The candidate for office from Olmert’s Kadima party, Foreign Minister Tzipi Livni, is said to oppose reaching a deal on Jerusalem or refugees ahead of elections, fearing it will harm her prospects among center-right voters. Livni is Olmert’s chief negotiator with the Palestinians.

In spite of the upcoming elections and the Israeli government’s subsequent political instability, teams of Israeli and Palestinian negotiators have been quietly meeting regularly the past few weeks in hope of concluding a series of understandings on key issues. Informed sources said any understandings reached will be backed up by Bush in an official letter. It is unclear how much weight such a letter will carry under a new U.S. administration.

According to the sources, neither side expects to conclude any deal on the status of Jerusalem or Palestinian “refugees” before January, putting aside those issues for future talks. Instead, negotiations are focused on reaching an agreement emphasizing borders, particularly a pledged Israeli evacuation of the vast majority of the strategic West Bank, which borders central Israeli population centers.

A Palestinian source told WND the U.S. is said to favor Israel withdrawing from nearly the entire West Bank. The source said the U.S. consulate in Jerusalem has been closely monitoring Israeli activities in the territory, which the source said has led to the Jewish state clamping down on what are termed “illegal outposts,” or Jewish structures built in the West Bank without government permission. Israel has recently announced a series of small West Bank evacuations, including the threatened forced removal of Jews who legally purchased a house in the ancient city of Hebron.

Olmert announced he wants quick peace deal. On Tuesday, Olmert seemed to confirm the WND report exposing secret Israeli-Palestinian talks aimed at reaching an agreement on core issues, when he announced in Washington his intention to continue negotiations in hope of an agreement on core issues.
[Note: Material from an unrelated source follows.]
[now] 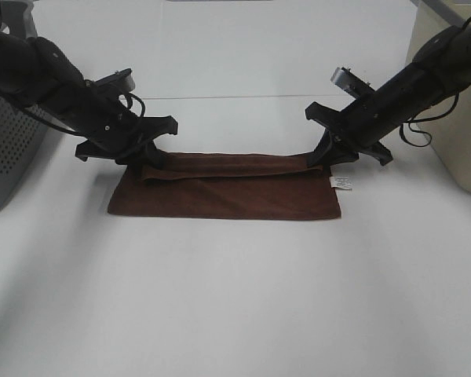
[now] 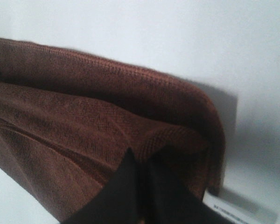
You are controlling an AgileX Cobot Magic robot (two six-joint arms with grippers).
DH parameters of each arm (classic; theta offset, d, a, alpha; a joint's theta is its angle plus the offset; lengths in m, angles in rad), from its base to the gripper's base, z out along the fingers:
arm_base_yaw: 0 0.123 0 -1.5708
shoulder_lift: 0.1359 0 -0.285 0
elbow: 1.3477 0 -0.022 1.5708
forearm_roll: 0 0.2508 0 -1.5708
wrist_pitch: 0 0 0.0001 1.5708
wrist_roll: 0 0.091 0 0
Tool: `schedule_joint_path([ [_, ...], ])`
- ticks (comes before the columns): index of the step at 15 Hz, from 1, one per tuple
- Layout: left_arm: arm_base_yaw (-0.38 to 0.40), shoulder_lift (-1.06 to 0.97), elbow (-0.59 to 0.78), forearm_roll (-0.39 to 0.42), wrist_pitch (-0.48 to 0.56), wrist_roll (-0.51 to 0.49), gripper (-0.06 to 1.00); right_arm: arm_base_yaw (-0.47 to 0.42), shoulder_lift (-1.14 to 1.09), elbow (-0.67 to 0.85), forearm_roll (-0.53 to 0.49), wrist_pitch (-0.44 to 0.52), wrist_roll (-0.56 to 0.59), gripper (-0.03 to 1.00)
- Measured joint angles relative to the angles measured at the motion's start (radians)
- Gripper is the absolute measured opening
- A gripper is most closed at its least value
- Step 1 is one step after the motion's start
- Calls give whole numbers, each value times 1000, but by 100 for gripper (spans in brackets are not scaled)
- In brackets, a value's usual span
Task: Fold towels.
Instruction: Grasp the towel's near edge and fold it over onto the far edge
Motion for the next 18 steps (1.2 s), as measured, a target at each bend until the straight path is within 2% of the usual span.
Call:
schedule_joint_path([
  [2,1,9,0,5,-4,0,1,0,14,-1,-3,-12,0,10],
  [3,2,13,0,8,-12,0,4,-1,17,-1,-10,-12,0,18],
  [4,2,16,0,12,-16,0,11,-1,20,-2,-6,-8,0,31],
  [5,3,16,0,21,-18,0,22,-1,20,-7,12,7,0,48],
  [6,3,16,0,24,-18,0,38,-1,16,-11,27,25,0,63],
  [7,3,16,0,23,-18,0,53,-1,12,-12,30,38,0,74],
  [8,3,14,0,18,-17,0,64,-1,9,-12,37,41,0,79],
  [9,3,10,0,16,-17,0,71,0,3,-12,33,43,0,82],
  [11,3,-5,0,39,-14,0,76,0,-8,-12,14,51,2,84],
  [13,3,-41,0,99,-10,-2,77,-1,-22,-12,-35,77,30,85],
  [14,3,-41,0,99,-10,-2,77,-1,-22,-12,-35,77,30,85],
  [16,7,-87,-2,185,13,-60,77,-3,-47,-12,-77,119,66,85],
  [17,11,-87,-3,251,38,-128,77,-3,-75,-12,-90,142,70,85],
  [18,11,-87,-3,251,38,-128,77,-3,-75,-12,-90,142,70,85],
])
“In principle there is nothing to prevent us from reaching an agreement on the core issues in the near future,” Olmert said regarding ongoing peace negotiations with the Palestinian Authority.
“We’re in a situation where it’s possible to do so, and I hope we do. It would be good for the state of Israel,” said Olmert speaking to Israeli reporters after a meeting with President Bush.

Speaking of “a painful sacrifice of parts of the land of Israel and the history of the Jewish people,” Olmert told reporters now was the “time for decisions.” “I am ready to make that decision, and I hope the other side will make it as well,” he said. “You don’t need months to make a decision.”